Blog

In its maiden 1990 Human Development Report, the United Nations Development Programme (UNDP) defined human development “as a process of enlarging people’s choices.” The most critical of these wide-ranging choices, the report goes on to say, “are to live a long and healthy life, to be educated and to have access to resources for a decent standard of living.” In the same year, the World Bank’s World Development Report defined poverty in broad terms, to include “literacy, nutrition, and health, as well as income.” The report went on to state: “the evidence suggests that rapid and politically sustainable progress on poverty has been achieved by pursuing a strategy with two equally important elements.
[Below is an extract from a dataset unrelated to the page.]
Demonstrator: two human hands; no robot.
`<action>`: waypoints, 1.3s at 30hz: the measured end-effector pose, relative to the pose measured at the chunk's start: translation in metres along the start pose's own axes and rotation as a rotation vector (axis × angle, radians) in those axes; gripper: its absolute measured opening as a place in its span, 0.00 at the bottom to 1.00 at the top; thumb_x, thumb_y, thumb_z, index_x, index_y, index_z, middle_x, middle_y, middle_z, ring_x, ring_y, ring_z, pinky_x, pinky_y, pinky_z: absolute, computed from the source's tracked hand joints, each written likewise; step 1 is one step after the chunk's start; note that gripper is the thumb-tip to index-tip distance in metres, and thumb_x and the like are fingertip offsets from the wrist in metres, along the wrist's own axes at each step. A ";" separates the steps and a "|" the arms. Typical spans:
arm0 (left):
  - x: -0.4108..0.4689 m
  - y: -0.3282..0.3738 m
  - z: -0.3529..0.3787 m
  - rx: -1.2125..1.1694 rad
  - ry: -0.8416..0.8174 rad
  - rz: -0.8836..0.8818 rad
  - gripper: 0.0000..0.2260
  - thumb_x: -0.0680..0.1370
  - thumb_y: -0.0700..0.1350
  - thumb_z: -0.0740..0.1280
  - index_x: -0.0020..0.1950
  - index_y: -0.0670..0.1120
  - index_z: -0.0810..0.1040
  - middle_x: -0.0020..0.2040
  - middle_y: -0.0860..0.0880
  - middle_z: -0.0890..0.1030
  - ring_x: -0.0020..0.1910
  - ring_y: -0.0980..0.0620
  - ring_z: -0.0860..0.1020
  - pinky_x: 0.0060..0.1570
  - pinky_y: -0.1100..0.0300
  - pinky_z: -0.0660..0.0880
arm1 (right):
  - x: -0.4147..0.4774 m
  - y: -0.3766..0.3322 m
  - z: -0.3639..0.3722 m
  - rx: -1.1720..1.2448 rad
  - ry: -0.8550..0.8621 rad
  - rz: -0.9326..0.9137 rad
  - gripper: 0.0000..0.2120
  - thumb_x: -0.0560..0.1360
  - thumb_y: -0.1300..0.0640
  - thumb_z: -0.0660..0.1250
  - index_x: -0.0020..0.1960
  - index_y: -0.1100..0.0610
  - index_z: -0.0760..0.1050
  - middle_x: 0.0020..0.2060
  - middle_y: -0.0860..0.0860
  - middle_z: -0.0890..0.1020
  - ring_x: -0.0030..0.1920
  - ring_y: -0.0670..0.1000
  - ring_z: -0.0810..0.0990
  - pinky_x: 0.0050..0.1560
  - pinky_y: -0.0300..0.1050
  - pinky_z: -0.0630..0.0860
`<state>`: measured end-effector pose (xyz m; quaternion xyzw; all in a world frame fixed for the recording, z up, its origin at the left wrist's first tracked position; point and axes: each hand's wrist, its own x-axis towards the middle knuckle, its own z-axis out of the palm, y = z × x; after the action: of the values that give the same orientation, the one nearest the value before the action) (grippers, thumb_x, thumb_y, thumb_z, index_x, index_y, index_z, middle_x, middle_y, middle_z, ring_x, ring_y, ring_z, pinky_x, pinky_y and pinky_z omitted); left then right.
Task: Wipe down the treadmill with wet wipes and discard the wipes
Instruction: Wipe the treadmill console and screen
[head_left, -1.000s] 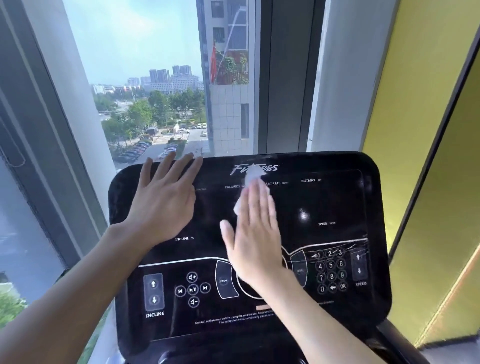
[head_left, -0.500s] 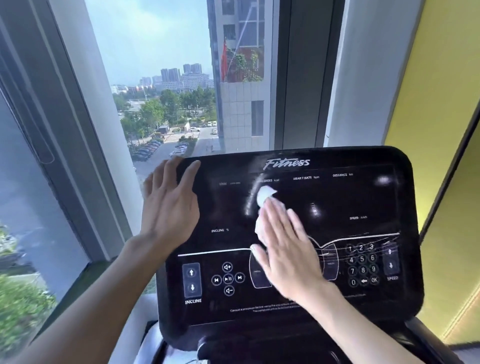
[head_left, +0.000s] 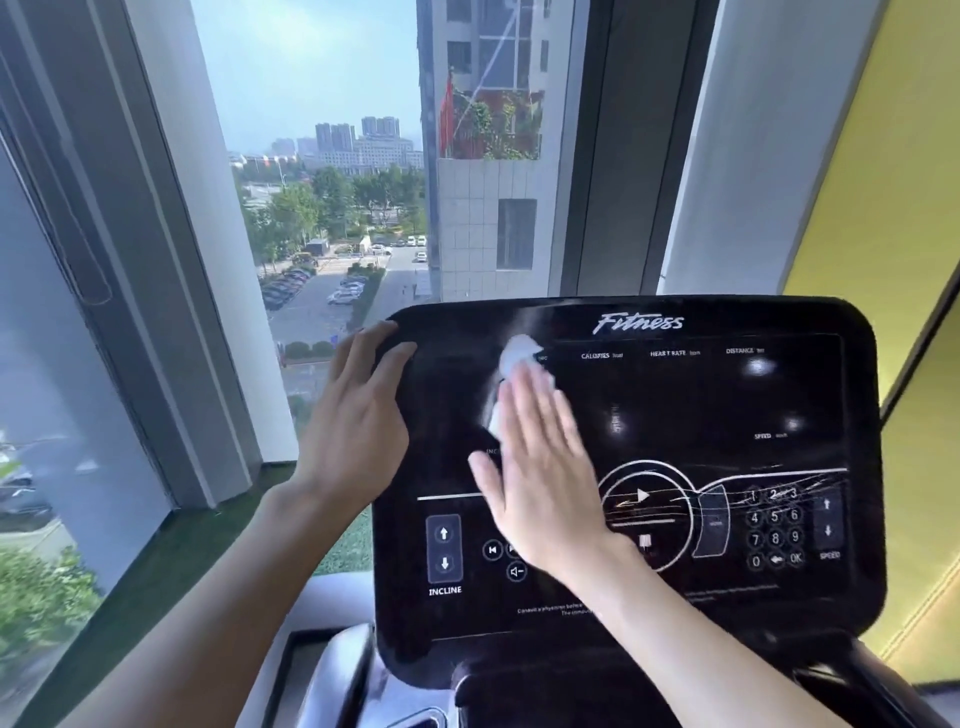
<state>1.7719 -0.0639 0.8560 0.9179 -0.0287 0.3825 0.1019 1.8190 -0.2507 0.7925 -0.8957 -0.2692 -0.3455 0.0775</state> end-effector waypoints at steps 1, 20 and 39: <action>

The first is to promote the efficient use of the poor's most abundant asset, labor.

It calls for policies that harness market incentives, social and political institutions, infrastructure and technology. The second element is the provision of basic social services to the poor (e.g. primary health care, family planning, nutrition, and primary education).”

In 2000, The United Nations committed itself to the Millennium Development Goals on poverty, hunger, universal education, health, environmental sustainability and global partnerships. In short, humankind already knows what it takes to enlarge people’s choices, and enable them to live long, healthy and productive lives: primary health care, education, nutrition, social and political institutions, markets, infrastructure, and technology, among others. As a testimony to this knowledge in practice, hundreds of millions have been brought out of poverty in China, India, and other parts of the world in the last two decades alone. Second, the world has mobilized immense resources, trillions of US dollars in the last five decades to respond to disease and poverty in developing countries. Previously a province of multilateral and bilateral organizations, now aid is being dispensed by philanthropic organizations, businesses, and compassionate citizens, at levels that are unmatched in human history.

If humankind has the knowledge and the means to prevent disease and end poverty, what is holding us back? Undeniably, a lot of good has been done. Often, aid leads to missed opportunities and, sometimes, causes harm as well as other unintended consequences. Aid continues to bypass women, children, and communities that deserve it. So far, deliberately or unintended, aid begets aid. Aid has to be a tool of ending aid by supporting the process of creating viable and self-sustaining communities.